Fernando Luís
Estórias da Nossa História Crenças e Superstições (III – Cont.)
O ZÉ GRILO

Estava-se no Dezembro dos dias curtinhos e das noites longas. O trabalho nas terras, nesta altura do ano, resumia-se a virar a água para a merugem da erva e a cortar algum estrume para a cama do gado. Não era como em Abril, Maio ou Junho quando as calças, penduradas no prego da taipa, a servir de cabide, ainda abanavam quando o sol voltava a despontar, tão rápida tinha sido a noite.
Ora, nessa manhã de Dezembro, com a geada a cobrir de branco a verdura dos campos, Zé Grilo, como sempre, madrugou. Comeu descansado o caldo de cebola, feito de véspera, junto ao borralho do último serão. Se queria ter algumas paveias de estrume cortadas quando o dia raiasse, lá para as sete, tinha que se levantar ainda com noite.

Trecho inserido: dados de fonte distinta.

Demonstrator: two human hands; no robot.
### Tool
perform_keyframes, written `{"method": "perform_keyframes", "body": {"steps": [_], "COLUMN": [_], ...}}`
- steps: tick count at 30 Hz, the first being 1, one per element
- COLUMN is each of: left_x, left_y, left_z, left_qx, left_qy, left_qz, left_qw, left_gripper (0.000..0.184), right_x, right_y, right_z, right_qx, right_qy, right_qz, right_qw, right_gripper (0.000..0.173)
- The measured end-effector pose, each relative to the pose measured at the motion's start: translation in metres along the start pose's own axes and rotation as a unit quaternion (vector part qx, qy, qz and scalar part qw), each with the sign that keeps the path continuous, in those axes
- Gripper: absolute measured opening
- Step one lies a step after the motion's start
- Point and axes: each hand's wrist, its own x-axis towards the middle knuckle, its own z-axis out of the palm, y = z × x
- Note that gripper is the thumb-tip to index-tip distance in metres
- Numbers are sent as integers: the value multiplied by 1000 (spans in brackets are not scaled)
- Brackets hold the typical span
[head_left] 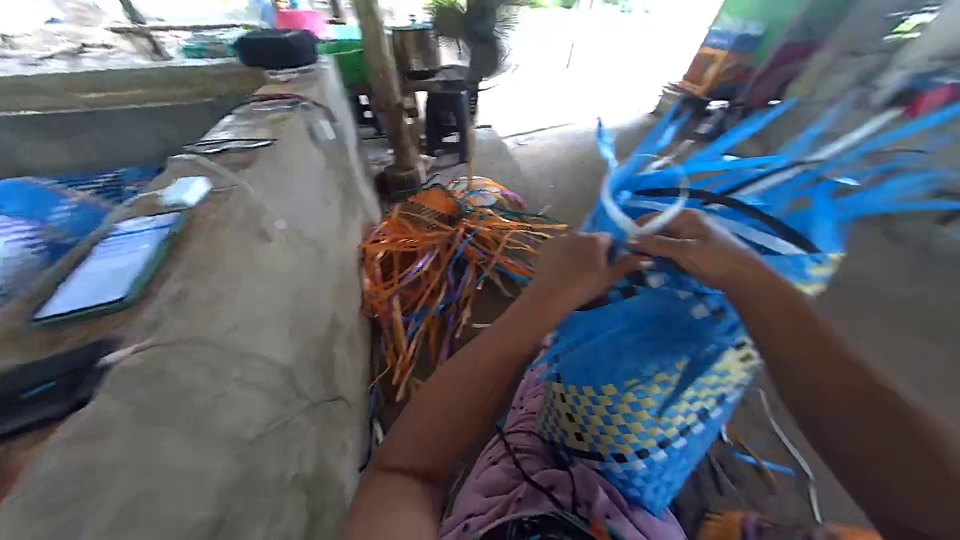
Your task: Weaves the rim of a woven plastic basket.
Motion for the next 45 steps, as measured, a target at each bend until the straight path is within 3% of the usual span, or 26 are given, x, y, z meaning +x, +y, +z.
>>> {"method": "perform_keyframes", "body": {"steps": [7, 11, 15, 18, 20, 23, 24, 27, 30, 32, 37, 41, 45], "left_x": [-19, -63, -116, -121, -110, -75, -62, -23, 11, 22, 33, 33, 30], "left_y": [-33, -96, -196, -213, -207, -161, -138, -83, -58, -46, -30, -25, -27], "left_z": [26, 31, 38, 32, 28, 24, 20, 4, -8, -15, -21, -19, -5], "left_qx": [-95, -27, 43, 34, -7, -66, -83, -94, -79, -64, -30, 17, 40], "left_qy": [-4, -64, 97, 148, 134, 120, 115, 104, 125, 127, 142, 100, 78], "left_qz": [42, 5, -10, 8, 36, 118, 137, 195, 287, 308, 346, 339, 325], "left_qw": [995, 998, 994, 988, 990, 984, 980, 971, 946, 941, 927, 935, 942], "left_gripper": [37, 43, 49, 45, 28, 23, 20, 12, 14, 14, 14, 11, 6], "right_x": [4, -3, -11, -9, -9, -15, -15, -12, -12, -14, -15, -16, -19], "right_y": [9, 23, 33, 28, 26, 16, 14, 19, 20, 18, 21, 22, 21], "right_z": [0, -12, -24, -16, -6, 21, 27, 35, 33, 32, 32, 32, 25], "right_qx": [-35, -34, -92, -98, -142, -260, -283, -281, -227, -206, -187, -175, -151], "right_qy": [3, 33, 52, 56, 63, 100, 120, 183, 194, 199, 198, 190, 184], "right_qz": [-15, -3, 2, -14, -51, -40, -42, -112, -144, -140, -145, -157, -123], "right_qw": [999, 999, 994, 993, 986, 960, 951, 935, 944, 948, 951, 953, 963], "right_gripper": [19, 21, 22, 23, 32, 61, 60, 36, 28, 26, 22, 21, 34]}}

Passou pelo curral das vacas onde a Cabana e a Amarela ruminavam a última ceia. Ao lado, as ovelhas e as cabras estavam em igual sossego. Pôs a enxada ao ombro e lá foi a caminho da estrumeira que ficava a uma hora de caminho.
A povoação continuava adormecida. Só se ouviam os galos a cantar matinas e o matraquear dos tamancos do Zé que punha, em alerta, um ou outro rafeiro.

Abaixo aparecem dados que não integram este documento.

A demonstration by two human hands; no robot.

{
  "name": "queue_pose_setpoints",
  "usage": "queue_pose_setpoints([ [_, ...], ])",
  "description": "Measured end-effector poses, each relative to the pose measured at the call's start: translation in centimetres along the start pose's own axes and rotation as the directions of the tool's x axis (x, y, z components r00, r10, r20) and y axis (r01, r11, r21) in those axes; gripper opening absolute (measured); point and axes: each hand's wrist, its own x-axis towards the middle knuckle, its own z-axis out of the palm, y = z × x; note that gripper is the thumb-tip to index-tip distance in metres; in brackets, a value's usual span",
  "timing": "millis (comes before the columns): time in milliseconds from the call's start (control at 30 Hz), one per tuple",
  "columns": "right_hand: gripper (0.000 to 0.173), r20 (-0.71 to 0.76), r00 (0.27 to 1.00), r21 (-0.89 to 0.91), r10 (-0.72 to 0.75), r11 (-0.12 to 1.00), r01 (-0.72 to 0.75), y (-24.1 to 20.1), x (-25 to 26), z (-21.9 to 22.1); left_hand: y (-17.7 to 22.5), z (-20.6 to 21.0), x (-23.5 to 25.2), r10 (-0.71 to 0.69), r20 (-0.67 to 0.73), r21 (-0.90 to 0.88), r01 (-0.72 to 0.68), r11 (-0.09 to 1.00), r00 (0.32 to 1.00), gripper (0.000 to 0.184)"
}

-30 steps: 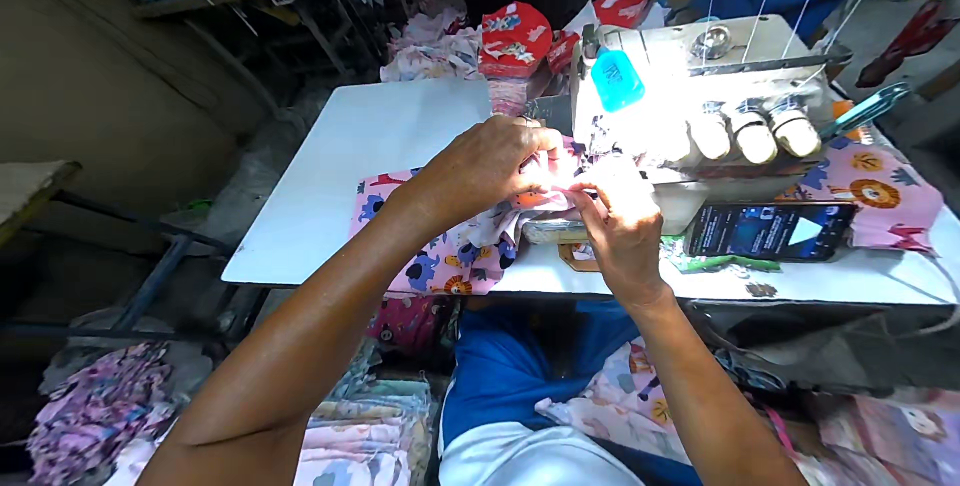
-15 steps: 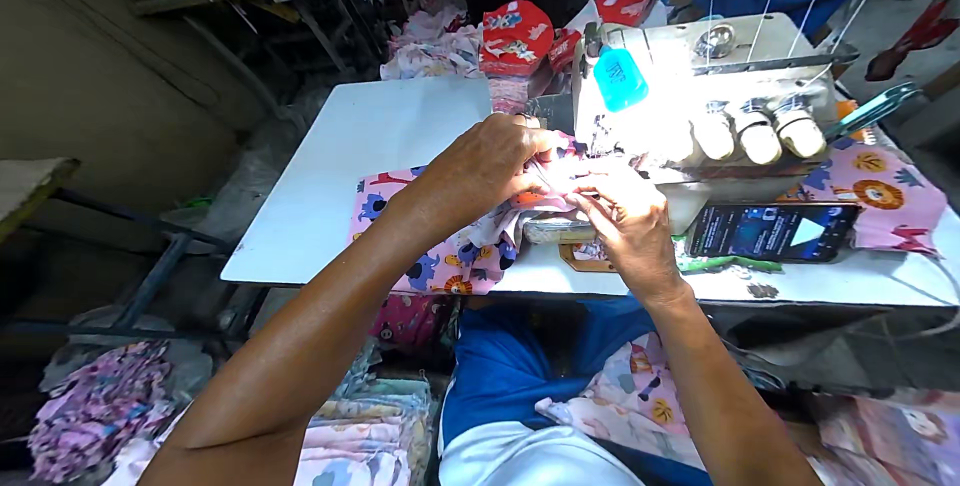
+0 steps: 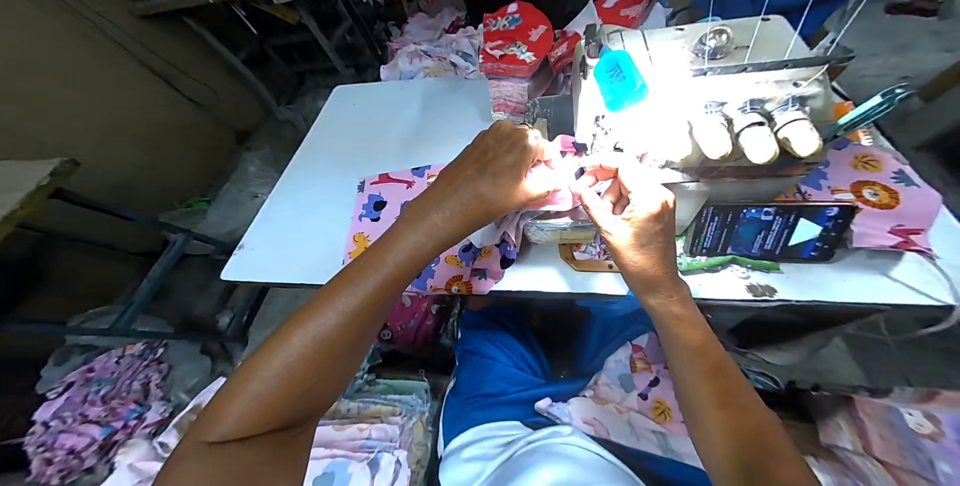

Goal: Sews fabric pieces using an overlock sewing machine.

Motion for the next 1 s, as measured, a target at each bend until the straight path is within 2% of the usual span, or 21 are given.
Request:
queue_pose_setpoints([
  [100,0.017,-0.05,0.998,-0.102,0.026,0.994,-0.031,-1.0,-0.4,-0.4,0.0,-0.4,0.5,-0.052,0.027,-0.055,0.054,0.997,0.998,0.019],
  [167,0.015,-0.037,0.998,-0.095,0.045,0.994,-0.048,-1.6,-1.4,0.1,0.0,-0.9,0.9,-0.116,0.051,-0.08,0.12,0.99,0.992,0.018],
  [233,0.023,0.037,0.998,-0.032,0.052,0.998,-0.051,-1.9,-2.8,1.4,0.1,-1.3,1.4,-0.144,0.068,-0.078,0.149,0.986,0.987,0.021],
  [367,0.056,0.129,0.987,0.11,0.093,0.988,-0.107,-3.0,-4.4,5.1,0.9,-1.8,2.2,-0.136,0.074,-0.033,0.138,0.99,0.988,0.023],
  [400,0.058,0.136,0.985,0.125,0.103,0.985,-0.12,-3.2,-4.4,5.4,1.2,-1.8,2.2,-0.13,0.068,-0.011,0.131,0.991,0.989,0.023],
  [433,0.057,0.13,0.986,0.141,0.104,0.982,-0.123,-3.4,-4.3,5.6,1.4,-1.6,2.1,-0.111,0.054,0.015,0.111,0.994,0.992,0.023],
  [567,0.036,0.164,0.985,0.278,0.056,0.955,-0.1,-3.4,-4.7,4.4,2.3,-0.7,0.9,-0.016,-0.006,0.051,0.016,0.999,1.0,0.019],
  [633,0.038,0.246,0.969,0.345,0.005,0.934,-0.093,-2.6,-5.3,3.7,2.4,-0.2,0.4,0.012,-0.027,0.042,-0.011,0.999,1.0,0.017],
  [733,0.038,0.343,0.938,0.343,-0.043,0.936,-0.082,-1.3,-6.0,3.1,3.3,0.7,-0.4,0.05,-0.023,0.055,-0.049,0.997,0.998,0.018],
  [833,0.03,0.36,0.93,0.33,-0.07,0.942,-0.057,-0.9,-6.8,2.5,5.6,3.1,-1.8,0.001,-0.072,0.094,0.006,0.996,0.997,0.018],
  [1000,0.017,0.29,0.955,0.274,-0.061,0.961,-0.022,-0.6,-9.5,1.3,8.4,7.5,-3.5,-0.075,-0.25,0.176,0.121,0.977,0.965,0.015],
])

Já fora do lugar, chegou ao cruzamento das almas. Para a direita a estrada para o Enxurdo, à esquerda para Sendas, em frente, o seu destino. Sobre o muro lá estava, em pedra, o pequeno monumento, genuinamente português, que dava nome ao lugar. No nicho, por cima da caixa das esmolas, a pintura das almas do purgatório, de mãos postas, em prece: Vós que ides passando dai-nos a esmolinha a nós que estamos penando…

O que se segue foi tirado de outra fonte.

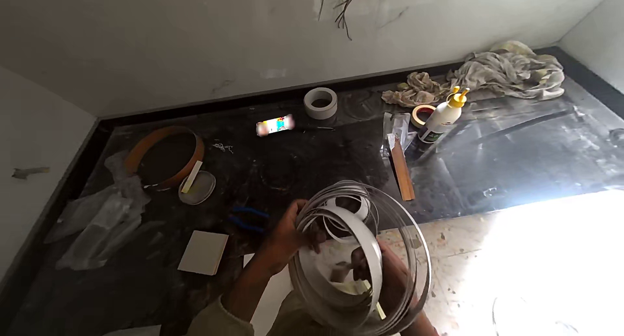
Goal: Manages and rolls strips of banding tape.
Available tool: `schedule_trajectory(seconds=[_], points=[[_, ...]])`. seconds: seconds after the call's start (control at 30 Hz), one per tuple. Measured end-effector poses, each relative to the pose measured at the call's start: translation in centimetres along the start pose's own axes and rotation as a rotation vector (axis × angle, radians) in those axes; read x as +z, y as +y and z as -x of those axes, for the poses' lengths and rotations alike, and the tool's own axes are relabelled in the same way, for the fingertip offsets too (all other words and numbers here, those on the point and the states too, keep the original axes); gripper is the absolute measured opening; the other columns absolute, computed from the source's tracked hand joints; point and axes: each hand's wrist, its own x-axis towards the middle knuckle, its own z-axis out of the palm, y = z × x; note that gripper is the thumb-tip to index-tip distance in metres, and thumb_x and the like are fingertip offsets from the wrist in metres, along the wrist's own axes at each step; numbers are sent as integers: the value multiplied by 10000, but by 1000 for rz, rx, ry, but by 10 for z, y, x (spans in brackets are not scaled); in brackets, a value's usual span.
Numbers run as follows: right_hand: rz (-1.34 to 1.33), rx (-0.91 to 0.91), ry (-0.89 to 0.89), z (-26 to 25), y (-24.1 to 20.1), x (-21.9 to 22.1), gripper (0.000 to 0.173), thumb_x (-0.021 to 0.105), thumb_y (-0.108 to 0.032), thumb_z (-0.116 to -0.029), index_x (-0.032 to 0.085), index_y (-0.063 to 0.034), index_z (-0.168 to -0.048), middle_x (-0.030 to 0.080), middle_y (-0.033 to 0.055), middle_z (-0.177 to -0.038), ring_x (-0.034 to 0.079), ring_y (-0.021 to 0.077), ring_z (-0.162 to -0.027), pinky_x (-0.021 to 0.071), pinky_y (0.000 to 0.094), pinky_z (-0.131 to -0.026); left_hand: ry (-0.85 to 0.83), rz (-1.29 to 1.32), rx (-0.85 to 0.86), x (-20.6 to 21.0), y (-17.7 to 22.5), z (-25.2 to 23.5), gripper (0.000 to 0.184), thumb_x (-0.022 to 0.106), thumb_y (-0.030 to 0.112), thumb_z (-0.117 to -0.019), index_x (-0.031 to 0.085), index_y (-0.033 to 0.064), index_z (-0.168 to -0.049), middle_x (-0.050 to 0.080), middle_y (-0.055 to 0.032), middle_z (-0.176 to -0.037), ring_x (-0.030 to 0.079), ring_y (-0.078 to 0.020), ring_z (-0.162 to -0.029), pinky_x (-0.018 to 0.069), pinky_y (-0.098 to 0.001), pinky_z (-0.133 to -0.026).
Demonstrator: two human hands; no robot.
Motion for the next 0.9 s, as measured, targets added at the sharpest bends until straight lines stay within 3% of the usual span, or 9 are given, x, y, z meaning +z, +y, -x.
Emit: schedule_trajectory(seconds=[0.1,0.13,0.2,0.27,0.37,0.43,0.6,0.7,0.9], points=[[96,44,6,3,8,-4,536,401,-437,-1070,657,14,-1204,747,78,-1017,695,130,-817,592,311,-748,102,40,-62,-7,-6,3,289,653,31,-929,598,64,-1211,598,-39,-675,580,-132,-506,571,-297,-528],[203,7,109,-1,10,-6,464,406,-371,-1091,663,5,-1184,746,54,-985,690,104,-793,588,283,-713,140,99,-80,-9,-5,5,204,603,40,-964,647,79,-1160,538,-2,-619,518,-97,-466,536,-270,-493],[572,-65,382,-15,21,-16,327,515,-256,-1054,678,2,-1170,713,47,-971,671,110,-811,570,288,-703,187,189,-70,-18,-5,8,210,558,59,-991,676,78,-1164,491,20,-585,467,-70,-439,503,-248,-464],[882,-38,542,-31,29,-27,376,683,-265,-967,642,32,-1194,665,164,-1078,669,261,-954,570,451,-831,227,207,-50,-26,-6,10,227,535,58,-1005,654,63,-1198,477,14,-589,449,-65,-429,480,-232,-443],[1000,91,579,-58,47,-37,650,829,-323,-837,547,32,-1303,600,252,-1211,649,382,-1031,550,567,-857,263,207,-59,-38,-7,11,245,508,58,-1028,622,48,-1244,455,8,-596,430,-64,-425,456,-223,-426],[1023,86,489,-63,57,-36,574,771,-298,-890,577,19,-1327,617,245,-1249,655,381,-1081,548,569,-902,249,252,-86,-45,-10,14,219,487,67,-1043,616,54,-1219,468,9,-610,438,-60,-429,459,-215,-429],[751,19,214,-40,45,-8,372,648,-225,-974,601,12,-1258,706,86,-1049,693,146,-955,583,348,-881,256,325,-116,-54,-27,11,181,465,130,-1062,617,88,-972,476,32,-584,451,-54,-441,461,-214,-451],[451,57,183,-29,44,6,444,675,-206,-982,541,42,-1325,708,90,-1085,714,126,-947,619,307,-853,306,282,-197,-52,-46,-2,144,446,141,-1089,555,48,-1072,582,-40,-723,577,-119,-560,537,-259,-526],[576,-31,152,-28,32,6,402,678,-244,-968,624,19,-1267,726,65,-1098,690,70,-1020,575,272,-940,389,176,-261,-29,-70,-13,202,560,122,-1044,522,30,-1220,663,-68,-844,681,-156,-703,604,-314,-620]])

Nunca lhe disseram, mas é dos livros, que já os romanos colocavam deuses protetores nestes lugares. O que sabia, pela tradição popular, é que era nestas encruzilhadas que se faziam alguns feitiços.
Cá por coisas, tinha gravado, na canga, um sino saimão, contra o mau olhado e esfregava o focinho das vacas, com a fralda da camisa, para que os animais não corressem perigo.
Com a cabeça carregada de dúvidas e interrogações, com a grande enxada ao ombro, seguiu em frente em direcção ao ribeiro que atravessaria numas poldras de quatro pedras.
Ora, sem explicação, alguns passos à frente, alguém lhe agarra a pá da sachola.
Sem olhar para trás, puxa uma, puxa duas, puxa três… O raio da bruxa ou da alma do outro mundo não largava. Neste impasse, a tremer e a suar por todos os poros, o amigo Zé Grilo, enfrentando o desconhecido, ganhou coragem e bem alto soltou o aviso:
– Largas tu ou largo eu?
Como nada se alterou, despediu-se da enxada, sem olhar para trás, como sempre lhe recomendaram e, em passo rápido, nem precisou das pedras para saltar o ribeiro.
Deambulando pela serra, andou toda a manhã atormentado procurando explicação para o sucedido.
No regresso, já perto do meio dia, muito perto do local do mistério, lá estava a bendita enxada, impávida e serena, à espera do dono, pendurada num ramo de macieira que atravessava o caminho.
– Raisparta! Há cada uma…
De cabeça limpa e a alma em sossego, lá foi o Zé Grilo até casa ao encontro da mulher e dos filhos a quem não conseguiu explicar como meio dia não tinha chegado para cortar uma paveia de estrume ou ajuntar um molho de caruma.
Fernando Luís
Nota: Neste texto, o autor optou por não seguir as regras do novo acordo ortográfico.